_DATA EXTRACT_
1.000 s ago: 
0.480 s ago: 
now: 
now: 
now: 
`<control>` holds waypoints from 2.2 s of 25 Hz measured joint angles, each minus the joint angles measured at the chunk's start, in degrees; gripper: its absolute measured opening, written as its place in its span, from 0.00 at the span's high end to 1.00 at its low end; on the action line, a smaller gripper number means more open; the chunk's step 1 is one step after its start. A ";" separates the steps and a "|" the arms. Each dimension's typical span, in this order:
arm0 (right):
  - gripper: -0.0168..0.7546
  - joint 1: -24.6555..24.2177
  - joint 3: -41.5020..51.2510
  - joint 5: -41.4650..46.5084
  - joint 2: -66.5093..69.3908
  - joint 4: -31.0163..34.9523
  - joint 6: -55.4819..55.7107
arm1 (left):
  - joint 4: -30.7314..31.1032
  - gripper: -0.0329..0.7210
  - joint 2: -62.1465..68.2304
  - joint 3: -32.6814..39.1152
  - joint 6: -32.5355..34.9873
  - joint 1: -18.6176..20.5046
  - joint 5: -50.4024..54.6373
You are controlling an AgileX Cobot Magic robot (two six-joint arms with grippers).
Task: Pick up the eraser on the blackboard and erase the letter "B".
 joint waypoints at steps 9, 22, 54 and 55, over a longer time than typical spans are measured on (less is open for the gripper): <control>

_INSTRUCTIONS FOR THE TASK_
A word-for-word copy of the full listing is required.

_REPLY_
1.000 s ago: 
0.480 s ago: 
now: 
now: 
now: 
`<control>` holds waypoints from 2.2 s of 25 Hz measured joint angles, each minus the joint angles measured at the chunk's start, in degrees; gripper: its absolute measured opening, written as its place in its span, from 0.00 at the span's high end to 1.00 at its low end; on the action line, a smaller gripper number means more open; the chunk's step 1 is one step after its start. A ";" separates the steps and a "|" the arms. Each dimension's typical span, in this order:
arm0 (right):
  - gripper: -0.0168..0.7546
  - joint 1: -24.6555..24.2177
  - joint 3: -41.5020..51.2510
  - joint 5: -41.4650..46.5084
  - joint 2: -66.5093..69.3908
  - joint 4: -31.0163..34.9523
  - joint 6: -55.4819..55.7107
arm1 (left):
  - joint 4: -30.7314..31.1032
  - gripper: -0.0329..0.7210
  - joint 2: -62.1465..68.2304
  - joint 3: -32.6814..39.1152
  - joint 6: -32.5355..34.9873
  - joint 1: -18.6176..20.5046
  - joint 5: -50.4024..54.6373
You are controlling an AgileX Cobot Magic robot (two six-joint arms with grippers).
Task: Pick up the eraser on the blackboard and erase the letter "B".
 joint waypoints at steps 9, 22, 54 and 55, over a longer time than typical spans are measured on (less is open for the gripper): <control>

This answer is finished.